*** Opening of Provided data ***

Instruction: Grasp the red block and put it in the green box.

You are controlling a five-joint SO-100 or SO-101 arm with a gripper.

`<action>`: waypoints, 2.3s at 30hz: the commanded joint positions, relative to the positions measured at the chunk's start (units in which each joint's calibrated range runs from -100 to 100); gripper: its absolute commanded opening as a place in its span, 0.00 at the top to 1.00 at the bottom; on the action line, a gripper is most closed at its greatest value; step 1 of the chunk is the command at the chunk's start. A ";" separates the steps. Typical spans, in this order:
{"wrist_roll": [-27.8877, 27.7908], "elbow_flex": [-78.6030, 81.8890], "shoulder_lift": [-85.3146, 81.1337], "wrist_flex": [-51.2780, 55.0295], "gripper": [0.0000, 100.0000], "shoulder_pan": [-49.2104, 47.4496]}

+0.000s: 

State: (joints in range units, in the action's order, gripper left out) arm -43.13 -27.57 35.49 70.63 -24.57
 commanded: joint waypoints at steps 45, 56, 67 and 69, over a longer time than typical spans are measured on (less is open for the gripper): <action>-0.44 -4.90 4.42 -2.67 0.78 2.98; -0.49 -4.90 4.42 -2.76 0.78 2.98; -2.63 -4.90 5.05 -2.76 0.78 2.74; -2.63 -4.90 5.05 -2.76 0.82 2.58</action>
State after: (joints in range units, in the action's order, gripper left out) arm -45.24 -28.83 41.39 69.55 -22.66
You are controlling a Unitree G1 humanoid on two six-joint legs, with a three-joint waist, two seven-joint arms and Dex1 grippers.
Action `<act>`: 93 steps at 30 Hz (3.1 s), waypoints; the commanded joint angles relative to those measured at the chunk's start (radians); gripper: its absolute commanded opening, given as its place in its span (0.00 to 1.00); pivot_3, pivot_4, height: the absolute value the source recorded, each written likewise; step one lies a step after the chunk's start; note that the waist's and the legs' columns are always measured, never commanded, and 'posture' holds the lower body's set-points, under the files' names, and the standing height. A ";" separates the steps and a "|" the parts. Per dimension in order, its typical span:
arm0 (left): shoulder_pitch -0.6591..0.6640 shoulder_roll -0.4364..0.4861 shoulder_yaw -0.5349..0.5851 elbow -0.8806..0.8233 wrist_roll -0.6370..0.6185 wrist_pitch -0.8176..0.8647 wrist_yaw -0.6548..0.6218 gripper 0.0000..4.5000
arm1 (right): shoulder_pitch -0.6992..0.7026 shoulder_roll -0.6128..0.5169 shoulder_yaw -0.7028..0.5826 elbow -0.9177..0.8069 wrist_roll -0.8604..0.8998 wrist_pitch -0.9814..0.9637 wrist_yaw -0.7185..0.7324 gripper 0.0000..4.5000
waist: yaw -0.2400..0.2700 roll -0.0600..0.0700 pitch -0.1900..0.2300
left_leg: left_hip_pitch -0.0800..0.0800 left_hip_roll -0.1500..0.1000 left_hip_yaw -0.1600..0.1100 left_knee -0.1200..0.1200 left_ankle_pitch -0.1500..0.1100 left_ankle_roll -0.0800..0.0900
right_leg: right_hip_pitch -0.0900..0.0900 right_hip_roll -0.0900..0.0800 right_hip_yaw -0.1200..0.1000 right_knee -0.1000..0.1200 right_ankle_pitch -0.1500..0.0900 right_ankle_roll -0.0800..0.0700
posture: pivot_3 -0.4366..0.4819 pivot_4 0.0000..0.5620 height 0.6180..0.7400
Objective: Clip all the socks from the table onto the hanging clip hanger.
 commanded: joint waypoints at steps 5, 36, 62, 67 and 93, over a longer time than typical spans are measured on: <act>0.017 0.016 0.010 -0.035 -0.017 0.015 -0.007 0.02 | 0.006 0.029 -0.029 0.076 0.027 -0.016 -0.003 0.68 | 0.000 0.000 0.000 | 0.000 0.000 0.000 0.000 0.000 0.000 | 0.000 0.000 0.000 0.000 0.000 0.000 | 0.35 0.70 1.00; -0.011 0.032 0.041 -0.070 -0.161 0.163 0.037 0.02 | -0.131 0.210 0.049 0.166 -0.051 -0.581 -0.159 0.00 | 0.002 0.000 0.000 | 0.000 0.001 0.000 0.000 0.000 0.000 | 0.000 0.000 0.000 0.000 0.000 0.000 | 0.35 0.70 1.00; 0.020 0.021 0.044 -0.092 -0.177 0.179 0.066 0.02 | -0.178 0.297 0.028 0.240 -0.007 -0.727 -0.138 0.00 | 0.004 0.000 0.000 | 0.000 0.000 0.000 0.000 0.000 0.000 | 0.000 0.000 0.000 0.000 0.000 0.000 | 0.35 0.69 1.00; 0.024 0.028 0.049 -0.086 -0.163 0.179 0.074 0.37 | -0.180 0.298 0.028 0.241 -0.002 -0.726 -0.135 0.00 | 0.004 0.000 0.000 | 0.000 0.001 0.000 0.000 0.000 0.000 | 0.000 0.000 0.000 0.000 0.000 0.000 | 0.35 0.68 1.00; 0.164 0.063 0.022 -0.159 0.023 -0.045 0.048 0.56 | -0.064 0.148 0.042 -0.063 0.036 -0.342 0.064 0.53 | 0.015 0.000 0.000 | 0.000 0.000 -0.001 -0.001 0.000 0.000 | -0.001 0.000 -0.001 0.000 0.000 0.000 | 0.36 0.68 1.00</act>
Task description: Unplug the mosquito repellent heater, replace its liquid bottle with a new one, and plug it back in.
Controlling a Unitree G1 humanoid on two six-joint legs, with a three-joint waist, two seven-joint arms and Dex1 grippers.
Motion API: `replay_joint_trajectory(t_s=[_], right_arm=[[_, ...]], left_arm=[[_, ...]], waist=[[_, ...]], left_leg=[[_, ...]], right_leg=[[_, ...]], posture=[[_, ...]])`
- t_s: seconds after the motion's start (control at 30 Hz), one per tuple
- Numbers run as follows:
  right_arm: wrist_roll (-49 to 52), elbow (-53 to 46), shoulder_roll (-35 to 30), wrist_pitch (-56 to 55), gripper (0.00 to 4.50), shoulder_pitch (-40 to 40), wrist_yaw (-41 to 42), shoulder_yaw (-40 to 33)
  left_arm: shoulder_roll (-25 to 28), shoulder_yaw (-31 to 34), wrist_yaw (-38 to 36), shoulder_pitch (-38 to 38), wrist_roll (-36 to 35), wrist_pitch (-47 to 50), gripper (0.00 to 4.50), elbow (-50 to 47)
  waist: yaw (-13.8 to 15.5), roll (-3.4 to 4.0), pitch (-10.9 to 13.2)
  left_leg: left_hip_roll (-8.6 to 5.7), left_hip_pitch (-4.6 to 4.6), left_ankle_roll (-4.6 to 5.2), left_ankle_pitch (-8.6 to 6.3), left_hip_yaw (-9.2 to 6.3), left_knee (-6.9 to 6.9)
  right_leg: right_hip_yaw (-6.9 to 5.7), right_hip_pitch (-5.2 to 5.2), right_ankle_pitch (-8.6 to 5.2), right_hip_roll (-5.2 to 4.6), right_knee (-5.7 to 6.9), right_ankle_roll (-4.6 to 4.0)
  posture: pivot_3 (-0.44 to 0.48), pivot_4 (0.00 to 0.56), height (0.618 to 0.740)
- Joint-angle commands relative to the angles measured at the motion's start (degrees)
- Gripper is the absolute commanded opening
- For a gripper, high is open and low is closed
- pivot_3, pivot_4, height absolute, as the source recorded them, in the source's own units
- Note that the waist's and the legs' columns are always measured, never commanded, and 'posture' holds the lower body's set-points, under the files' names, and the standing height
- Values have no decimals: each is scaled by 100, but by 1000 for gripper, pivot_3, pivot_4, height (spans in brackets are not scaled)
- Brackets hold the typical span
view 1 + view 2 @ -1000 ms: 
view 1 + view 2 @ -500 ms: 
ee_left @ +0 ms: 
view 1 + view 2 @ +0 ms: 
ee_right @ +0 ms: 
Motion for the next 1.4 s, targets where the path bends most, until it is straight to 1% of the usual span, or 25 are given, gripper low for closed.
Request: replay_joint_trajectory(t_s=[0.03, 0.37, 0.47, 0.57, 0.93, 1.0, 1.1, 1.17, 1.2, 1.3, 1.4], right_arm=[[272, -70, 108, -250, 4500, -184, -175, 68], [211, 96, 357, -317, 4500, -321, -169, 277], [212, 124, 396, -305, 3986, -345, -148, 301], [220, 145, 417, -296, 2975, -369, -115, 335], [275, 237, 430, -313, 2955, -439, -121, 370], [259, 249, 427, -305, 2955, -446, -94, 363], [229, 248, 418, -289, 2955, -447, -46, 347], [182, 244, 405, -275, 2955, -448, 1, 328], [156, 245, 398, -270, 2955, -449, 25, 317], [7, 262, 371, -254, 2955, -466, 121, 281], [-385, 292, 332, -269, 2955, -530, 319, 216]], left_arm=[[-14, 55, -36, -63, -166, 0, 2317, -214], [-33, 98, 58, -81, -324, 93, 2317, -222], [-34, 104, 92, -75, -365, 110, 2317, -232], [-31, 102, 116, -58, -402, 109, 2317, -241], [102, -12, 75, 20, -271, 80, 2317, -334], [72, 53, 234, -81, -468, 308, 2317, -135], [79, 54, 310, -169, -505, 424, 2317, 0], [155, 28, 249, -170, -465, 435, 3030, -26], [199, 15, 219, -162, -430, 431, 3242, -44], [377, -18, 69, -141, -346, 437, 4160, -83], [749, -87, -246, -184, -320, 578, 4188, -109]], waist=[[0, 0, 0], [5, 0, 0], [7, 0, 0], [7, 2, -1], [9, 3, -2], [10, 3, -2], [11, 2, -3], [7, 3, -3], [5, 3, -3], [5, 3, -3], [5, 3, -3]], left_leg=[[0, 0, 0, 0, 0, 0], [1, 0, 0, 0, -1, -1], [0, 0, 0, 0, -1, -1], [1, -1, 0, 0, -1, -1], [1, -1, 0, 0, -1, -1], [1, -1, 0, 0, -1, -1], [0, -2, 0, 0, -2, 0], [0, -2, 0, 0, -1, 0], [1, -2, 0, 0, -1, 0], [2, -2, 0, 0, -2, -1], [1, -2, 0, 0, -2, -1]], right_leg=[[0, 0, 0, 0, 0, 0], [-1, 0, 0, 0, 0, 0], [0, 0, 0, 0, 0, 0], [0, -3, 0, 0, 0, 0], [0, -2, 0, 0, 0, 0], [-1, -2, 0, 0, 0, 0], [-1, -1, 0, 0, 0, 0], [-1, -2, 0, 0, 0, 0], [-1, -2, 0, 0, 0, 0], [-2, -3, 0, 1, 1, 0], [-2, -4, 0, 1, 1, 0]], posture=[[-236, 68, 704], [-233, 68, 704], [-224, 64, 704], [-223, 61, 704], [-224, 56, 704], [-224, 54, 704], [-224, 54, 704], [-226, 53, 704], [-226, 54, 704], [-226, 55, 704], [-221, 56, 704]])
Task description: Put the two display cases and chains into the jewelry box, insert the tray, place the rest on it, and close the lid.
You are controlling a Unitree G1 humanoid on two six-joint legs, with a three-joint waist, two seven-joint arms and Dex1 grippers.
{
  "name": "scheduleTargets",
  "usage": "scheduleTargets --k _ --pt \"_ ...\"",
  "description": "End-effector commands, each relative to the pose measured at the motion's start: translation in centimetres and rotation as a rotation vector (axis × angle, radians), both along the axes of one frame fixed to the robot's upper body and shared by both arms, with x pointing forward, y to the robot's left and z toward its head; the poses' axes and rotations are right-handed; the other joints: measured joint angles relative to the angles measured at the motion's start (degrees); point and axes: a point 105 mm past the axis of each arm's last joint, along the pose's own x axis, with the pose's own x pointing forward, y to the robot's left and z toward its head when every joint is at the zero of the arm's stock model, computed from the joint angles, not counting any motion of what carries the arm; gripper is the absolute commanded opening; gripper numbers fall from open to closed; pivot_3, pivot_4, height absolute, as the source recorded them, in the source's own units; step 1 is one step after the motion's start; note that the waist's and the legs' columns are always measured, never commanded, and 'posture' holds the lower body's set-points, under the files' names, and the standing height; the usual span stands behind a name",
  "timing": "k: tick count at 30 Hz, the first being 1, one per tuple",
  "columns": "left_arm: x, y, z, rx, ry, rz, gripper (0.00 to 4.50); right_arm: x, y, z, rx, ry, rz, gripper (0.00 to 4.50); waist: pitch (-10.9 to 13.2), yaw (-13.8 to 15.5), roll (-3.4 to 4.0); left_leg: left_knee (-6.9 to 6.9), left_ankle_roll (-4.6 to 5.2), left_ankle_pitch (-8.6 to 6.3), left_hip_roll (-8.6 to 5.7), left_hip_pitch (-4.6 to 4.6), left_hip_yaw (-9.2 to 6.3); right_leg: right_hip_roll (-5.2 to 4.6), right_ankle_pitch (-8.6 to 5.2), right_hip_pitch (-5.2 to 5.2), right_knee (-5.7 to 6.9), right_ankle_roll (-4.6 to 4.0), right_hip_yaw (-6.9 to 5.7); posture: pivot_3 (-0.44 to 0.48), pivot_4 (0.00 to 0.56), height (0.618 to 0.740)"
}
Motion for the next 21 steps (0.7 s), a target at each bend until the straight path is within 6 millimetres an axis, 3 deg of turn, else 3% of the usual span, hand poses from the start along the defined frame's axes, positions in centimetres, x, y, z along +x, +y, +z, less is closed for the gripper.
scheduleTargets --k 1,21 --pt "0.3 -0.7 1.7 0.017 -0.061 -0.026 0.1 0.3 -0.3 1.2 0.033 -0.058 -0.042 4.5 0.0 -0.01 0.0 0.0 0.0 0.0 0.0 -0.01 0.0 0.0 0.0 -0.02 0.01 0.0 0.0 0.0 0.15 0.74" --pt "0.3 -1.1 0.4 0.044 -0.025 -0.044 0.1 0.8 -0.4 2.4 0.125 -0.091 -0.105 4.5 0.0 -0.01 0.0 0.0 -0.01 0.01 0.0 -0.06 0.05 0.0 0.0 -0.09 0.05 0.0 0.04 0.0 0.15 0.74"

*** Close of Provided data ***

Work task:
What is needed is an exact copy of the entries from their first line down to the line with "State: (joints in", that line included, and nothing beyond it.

Result of this task:
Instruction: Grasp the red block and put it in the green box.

You are controlling a five-joint SO-100 or SO-101 arm with a gripper.

`<action>`: waypoints, 2.3s at 30hz: the commanded joint positions, relative to the positions measured at the chunk's start (units in which each joint's calibrated range runs from -100 to 100); gripper: its absolute commanded opening as a place in its span, 0.00 at the top to 1.00 at the bottom; on the action line, a gripper is most closed at its greatest value; step 1 of the chunk is the command at the chunk's start. A ";" separates the steps. Typical spans, in this order:
{"wrist_roll": [-27.8877, 27.7908], "elbow_flex": [-78.6030, 81.8890], "shoulder_lift": [-85.3146, 81.1337], "wrist_flex": [-51.2780, 55.0295], "gripper": [0.0000, 100.0000], "shoulder_pan": [-49.2104, 47.4496]}

+0.000s: 

State: (joints in range units, in the action's order, gripper left out) arm -43.13 -27.57 35.49 70.63 -24.57

The exercise ends with this answer.